After a 5-year observational period, researchers noted similar results in both treatment arms (76% overall survival in the liposomal daunorubicin group vs 75% in the idarubicin group). The probability of event-free survival was also similar in the liposomal daunorubicin (59%) and idarubicin groups (53%), as were the probability of event-free survival results for standard-risk (72% for liposomal daunorubicin vs 68% for idarubin) and high-risk patients (51% vs 46%, respectively).
Overall, treatment with this intensified induction regimen had a similar safety and tolerability profile to the traditional idarubicin dose. Treatment-related mortality was lower in the liposomal daunorubicin group than in the idarubicin group (2/257 vs 10/264 patients), and there were no unusual or persistent toxicities seen when compared with previous related trials.
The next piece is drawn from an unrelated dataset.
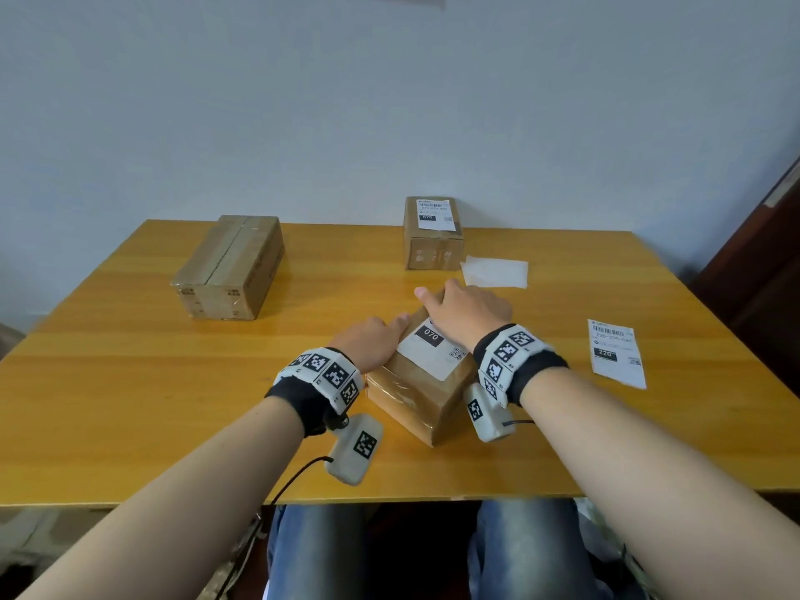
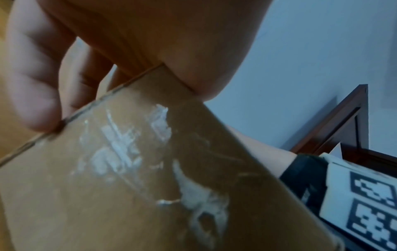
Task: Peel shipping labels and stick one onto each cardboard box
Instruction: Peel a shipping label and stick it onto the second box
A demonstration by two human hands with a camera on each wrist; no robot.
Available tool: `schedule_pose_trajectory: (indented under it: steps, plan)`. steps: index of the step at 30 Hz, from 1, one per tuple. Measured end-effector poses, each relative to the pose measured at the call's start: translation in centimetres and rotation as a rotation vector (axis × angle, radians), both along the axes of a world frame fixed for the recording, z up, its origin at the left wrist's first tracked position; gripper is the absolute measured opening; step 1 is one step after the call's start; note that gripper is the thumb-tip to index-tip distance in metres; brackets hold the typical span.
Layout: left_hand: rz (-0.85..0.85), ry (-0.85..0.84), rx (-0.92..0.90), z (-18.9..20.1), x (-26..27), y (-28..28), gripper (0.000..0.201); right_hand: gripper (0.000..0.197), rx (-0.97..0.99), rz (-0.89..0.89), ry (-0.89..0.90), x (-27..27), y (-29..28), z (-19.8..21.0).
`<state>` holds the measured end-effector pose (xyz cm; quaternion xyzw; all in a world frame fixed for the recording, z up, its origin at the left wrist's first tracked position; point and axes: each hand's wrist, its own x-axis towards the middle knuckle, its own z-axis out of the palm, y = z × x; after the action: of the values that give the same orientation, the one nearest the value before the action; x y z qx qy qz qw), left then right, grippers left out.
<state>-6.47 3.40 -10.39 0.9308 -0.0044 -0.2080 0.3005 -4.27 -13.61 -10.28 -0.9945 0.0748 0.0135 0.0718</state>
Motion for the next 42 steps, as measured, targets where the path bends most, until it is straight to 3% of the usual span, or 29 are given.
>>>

The team observed generally low rates of cardiotoxicities across the treatment groups in the study, though, fewer events were reported among the liposomal daunorubicin–treated patients than the idarubicin-treated patients. In the liposomal daunorubicin group, there were four reports of severe acute cardiotoxicities, such as functional impairment, vs five events in the idarubicin group. There was a single patient reported to have late cardiotoxicity during follow-up in the liposomal daunorubicin group, as compared with three patients in the idarubicin treatment group.
“These findings signal an important step forward in our goal to identify treatments that can give pediatric patients the best chance for long-term survival with minimal toxic side effects, and we believe the approach could have a number of extended applications. For example, this treatment formulation may be appropriate to use in adults or elderly patients to reduce the toxicity profile, or it may be of value for other malignant diseases in both children and adults,” said Dr. Creutzig. ■
Disclosure: For full disclosures of the study authors, see bloodjournal.hematologylibrary.org.
1. Creutzig U, Zimmermann M, Bourquin JP, et al: Randomized trial comparing liposomal daunorubicin with idarubicin in induction for pediatric acute myeloid leukemia. Blood. May 23, 2013 (early release online).